In 2024 the theme song was remade for the second season, once again sung by Caroline Castell and this time also featuring and co-written by Jonah Blacksmith, a danish folk-rock band from Northjutland.

== Episodes ==

| No. | Title | Original release date |
| 1 | "Blind date (English: Blind Date)" | 1 December 2014 |
Sofie's parents are divorced, and her biggest wish is that they get back together so that they can celebrate Christmas together like they did the year prior when they were not divorced. Sofie is given a gyro by her paternal grandfather, for them to finish building together. The gyro is a form of time machine. Sofie has created internet dating profiles for both of her parents to set them up on blind dates, but secretly it's with each other – another one of her attempts to get them back together. On the same day a new boy start in Sofie's class at school. The boy's name is Dixie, and he knows a lot of things about Sofie which he can't possibly know.
| 2 | "Hvem er Dixie? (English: Who is Dixie?)" | 2 December 2014 |
Sofie finds out that Dixie appears in one of her video recordings from last year's Christmas, however he's never appeared in it before so Sofie decides to find out what he wants with her. At the same time Sofie has to decide where she and Birk gets to celebrate Christmas. And this preferably before her father, Henrik, falls for the new and sweet neighbor, Anna, who Henrik used to know 30 years before.
| 3 | "Kærlighed på formel (English: The Love Formula)" | 3 December 2014 |
Sofie and Dixie has to do a project for school, and Sofie has the idea of using brain chemistry to make her parents fall in love again. She tries out the experiment on two of her classmates in school before doing it with her parents. Somehow it works with the classmates but not with her parents. Meanwhile, Dixie is being chased by some mysterious secret agents.
| 4 | "Tiden står stille (English: Time Stands Still)" | 4 December 2014 |
Sofie works on the gyro, and when she connects it to a battery she has been given by Dixie, it suddenly causes time to freeze. Dixie is on the run from two secret agents from the future, who wants to take him back to the future to imprison him in a military-like re-educational institution.
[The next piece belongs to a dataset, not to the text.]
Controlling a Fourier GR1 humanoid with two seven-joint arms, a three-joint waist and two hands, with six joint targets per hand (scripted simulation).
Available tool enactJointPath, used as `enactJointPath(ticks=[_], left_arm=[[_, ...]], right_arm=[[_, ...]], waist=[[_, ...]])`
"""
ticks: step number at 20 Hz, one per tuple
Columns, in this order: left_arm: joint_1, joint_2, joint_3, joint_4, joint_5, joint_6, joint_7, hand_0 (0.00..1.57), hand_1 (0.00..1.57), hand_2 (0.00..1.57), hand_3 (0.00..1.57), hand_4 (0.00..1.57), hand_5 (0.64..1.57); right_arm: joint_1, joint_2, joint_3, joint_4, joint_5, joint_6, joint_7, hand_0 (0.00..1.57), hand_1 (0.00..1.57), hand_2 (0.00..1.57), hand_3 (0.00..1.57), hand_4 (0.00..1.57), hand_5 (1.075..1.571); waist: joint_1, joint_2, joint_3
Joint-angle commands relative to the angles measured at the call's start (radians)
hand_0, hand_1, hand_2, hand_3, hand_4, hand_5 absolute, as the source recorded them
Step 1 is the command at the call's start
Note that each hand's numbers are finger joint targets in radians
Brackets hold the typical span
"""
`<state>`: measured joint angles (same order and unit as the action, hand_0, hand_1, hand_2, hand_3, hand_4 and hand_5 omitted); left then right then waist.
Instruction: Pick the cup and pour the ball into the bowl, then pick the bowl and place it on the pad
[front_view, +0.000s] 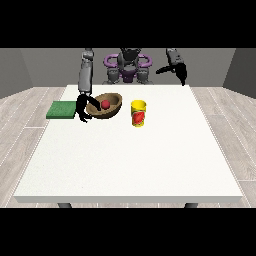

| 5 | "Fanvæg (English: Fan Wall)" | 5 December 2014 |
Sofie discovers that Dixie has made a bulletin board with images from her life. Sofie tries to convince everybody of the fact that Dixie is insane, as he knows things about her that he can't possibly know. Because of this, Dixie secretly places the bulletin board inside of her room at her father's house, causing the accusations to be directed back at Sofie herself.
| 6 | "Da far var dreng (English: When Dad was a Kid)" | 6 December 2014 |
Sofie goes to Dixie to find out what he wants with her. He tells her that he wants fuel for his own gyro, before it runs out. The secret agents show up and chases them, so they attempt to flee. Sofie messes with the controls on Dixie's ATV time machine, which causes it to send Dixie and Sofie back to the year 1984.
| 7 | "Sølvræven (English: The Silver Fox)" | 7 December 2014 |
The gyro has stopped working because it lacks fuel. Because of this, Dixie and Sofie are trapped in 1984. Dixie has been hurt, and Sofie forces him to tell him the story of who he is, where he is from, and about how he met Sølvræven (lit. the Silver Fox, the most infamous time traveller in 2044).
| 8 | "Jeg hedder Sofie, farfar (English: My Name's Sofie, Granddad)" | 8 December 2014 |
Sofie and Dixie have to make the gyro work, so that Sofie can return to 2014. For this reason Sofie decides to visit the young version of her paternal grandfather. As the initial inventor of the gyro, he is the only one who can help them. Eventually, Sofie meets her mother and father when they were 13 years old, and who haven't started dating yet.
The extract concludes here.